━━ RECORDED DATA ━━
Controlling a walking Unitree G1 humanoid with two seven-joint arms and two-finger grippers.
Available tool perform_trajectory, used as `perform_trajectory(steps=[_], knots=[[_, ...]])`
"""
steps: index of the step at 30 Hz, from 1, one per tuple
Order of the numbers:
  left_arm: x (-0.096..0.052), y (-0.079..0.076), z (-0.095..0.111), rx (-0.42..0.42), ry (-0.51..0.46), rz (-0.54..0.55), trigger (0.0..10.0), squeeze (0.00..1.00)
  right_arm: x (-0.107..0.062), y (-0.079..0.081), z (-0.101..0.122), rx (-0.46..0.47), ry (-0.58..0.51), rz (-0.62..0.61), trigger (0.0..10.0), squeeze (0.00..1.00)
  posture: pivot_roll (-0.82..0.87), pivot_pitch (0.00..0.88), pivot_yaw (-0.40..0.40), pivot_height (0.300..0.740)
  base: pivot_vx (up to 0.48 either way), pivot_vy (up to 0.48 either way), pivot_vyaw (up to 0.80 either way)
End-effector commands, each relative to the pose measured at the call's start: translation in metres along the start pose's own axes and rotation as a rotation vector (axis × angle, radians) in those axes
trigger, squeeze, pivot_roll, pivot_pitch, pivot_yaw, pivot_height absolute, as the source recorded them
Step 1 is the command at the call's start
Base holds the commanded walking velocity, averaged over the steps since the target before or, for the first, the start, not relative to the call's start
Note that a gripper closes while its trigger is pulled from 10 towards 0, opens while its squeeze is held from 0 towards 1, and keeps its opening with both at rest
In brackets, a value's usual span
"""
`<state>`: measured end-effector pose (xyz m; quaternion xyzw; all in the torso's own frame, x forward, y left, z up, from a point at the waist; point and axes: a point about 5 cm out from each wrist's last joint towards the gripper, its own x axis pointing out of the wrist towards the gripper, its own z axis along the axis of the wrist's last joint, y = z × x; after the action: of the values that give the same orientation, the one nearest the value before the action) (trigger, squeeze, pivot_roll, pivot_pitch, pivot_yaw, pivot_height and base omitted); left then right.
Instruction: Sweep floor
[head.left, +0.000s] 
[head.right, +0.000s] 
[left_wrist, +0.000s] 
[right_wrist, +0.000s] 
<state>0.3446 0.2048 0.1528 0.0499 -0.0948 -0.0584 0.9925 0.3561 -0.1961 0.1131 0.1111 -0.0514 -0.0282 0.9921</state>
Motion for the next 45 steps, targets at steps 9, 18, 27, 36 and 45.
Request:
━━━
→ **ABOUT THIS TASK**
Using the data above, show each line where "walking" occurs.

→ **THE ANSWER**
Controlling a walking Unitree G1 humanoid with two seven-joint arms and two-finger grippers.
Base holds the commanded walking velocity, averaged over the steps since the target before or, for the first, the start, not relative to the call's start

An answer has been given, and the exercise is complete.